When you think of brass bands, what do you think of? I think the majority of musicians would answer that question with Black Dyke, Grimethorpe, Cory and Brighouse and Rastrick.
A brass band is a musical ensemble generally consisting entirely of brass instruments, most often with a percussion section. Ensembles that include brass and woodwind instruments can in certain traditions also be termed brass bands (particularly in the context of New Orleans–style brass bands), but may more correctly termed military bands, concert bands, or "brass and reed" bands.
A brass band in the British tradition with a full complement of 28 players (including percussion) consists of a cornet section, a flugelhorn, a tenor horn section, a baritone horn section, a euphonium section, a trombone section including 2 tenors and 1 bass, and a tuba section – often referred to as the basses. Brass bands have a long tradition of competition between bands, often based around local industry and communities. In the 1930s brass bands thrived most with around 20,000 brass bands in the UK British-style brass bands are widespread throughout Great Britain and Northern Ireland, Australia, New Zealand, Norway and continental Europe and are also found in North America. Annual competitions are held in these countries to select champion bands at various levels of musical competence.

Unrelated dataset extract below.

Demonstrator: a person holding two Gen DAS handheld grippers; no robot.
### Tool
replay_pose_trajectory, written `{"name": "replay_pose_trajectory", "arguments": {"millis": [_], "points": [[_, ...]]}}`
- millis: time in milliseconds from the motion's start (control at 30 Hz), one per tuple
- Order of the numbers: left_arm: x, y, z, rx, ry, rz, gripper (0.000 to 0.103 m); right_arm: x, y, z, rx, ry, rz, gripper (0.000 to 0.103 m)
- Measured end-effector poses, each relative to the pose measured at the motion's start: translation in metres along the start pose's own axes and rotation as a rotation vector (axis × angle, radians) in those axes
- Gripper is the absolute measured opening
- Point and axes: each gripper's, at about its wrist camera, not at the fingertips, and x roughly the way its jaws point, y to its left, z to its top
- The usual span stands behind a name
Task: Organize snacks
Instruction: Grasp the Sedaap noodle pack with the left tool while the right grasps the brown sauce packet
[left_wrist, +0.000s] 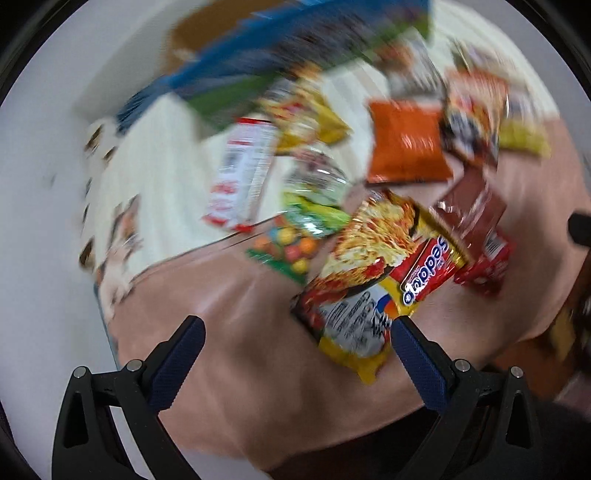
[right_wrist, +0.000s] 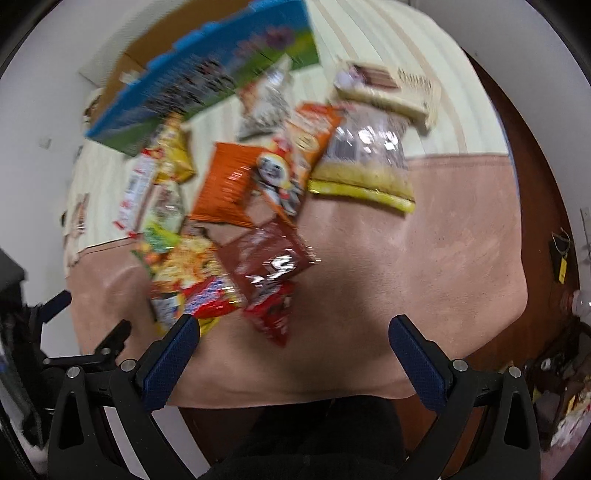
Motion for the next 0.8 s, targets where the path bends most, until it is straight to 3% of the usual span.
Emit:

Personally, I have never really played in a ‘British’ brass band other than helping out a band or two from time to time, but I have played and do play regularly in a different type of brass band. If someone was to ask me the original question, I would have a slightly different answer. These are New Orleans style brass bands. The tradition of brass bands in New Orleans, Louisiana dates to the late 19th and early 20th centuries. Traditionally, New Orleans brass bands could feature various instrumentations, often including trumpets, trombones, clarinets, saxophones, sousaphones, and percussion. Early brass bands include the Eureka Brass Band, the Onward Brass Band, the Excelsior Brass Band, the Tuxedo Brass Band, the Young Tuxedo Brass Band, the Camelia Brass Band, and the Olympia Brass Band.
The New Orleans brass band tradition experienced a renaissance, with bands breaking away from traditional styling and adding elements of funk, hip hop, and bop to their repertoires with bands such as Youngblood Brass Band and The Soul Rebels Brass Band performing covers of pop songs and bring a modern day twist of rap and influential hip hop artists into the scene. Other bands playing in this style include The Rebirth Brass Band, the Stooges Brass Band, the Hot 8 Brass Band, the Lil Rascals Brass Band and the Dirty Dozen Brass Band. Also, a number of groups outside the United States have begun playing this style of music.
In Britain, we have a few bands that are using this style to push the boundaries of brass playing, and have had a real influence on my performing over the last few years. These bands include Hackney Colliery Band,(pictured) Riot Jazz Brass Band, Renegade Brass Band and the New York Brass Band. I would recommend you all go and listen to all of these bands, and enjoy the modern/traditional split they are managing to combine.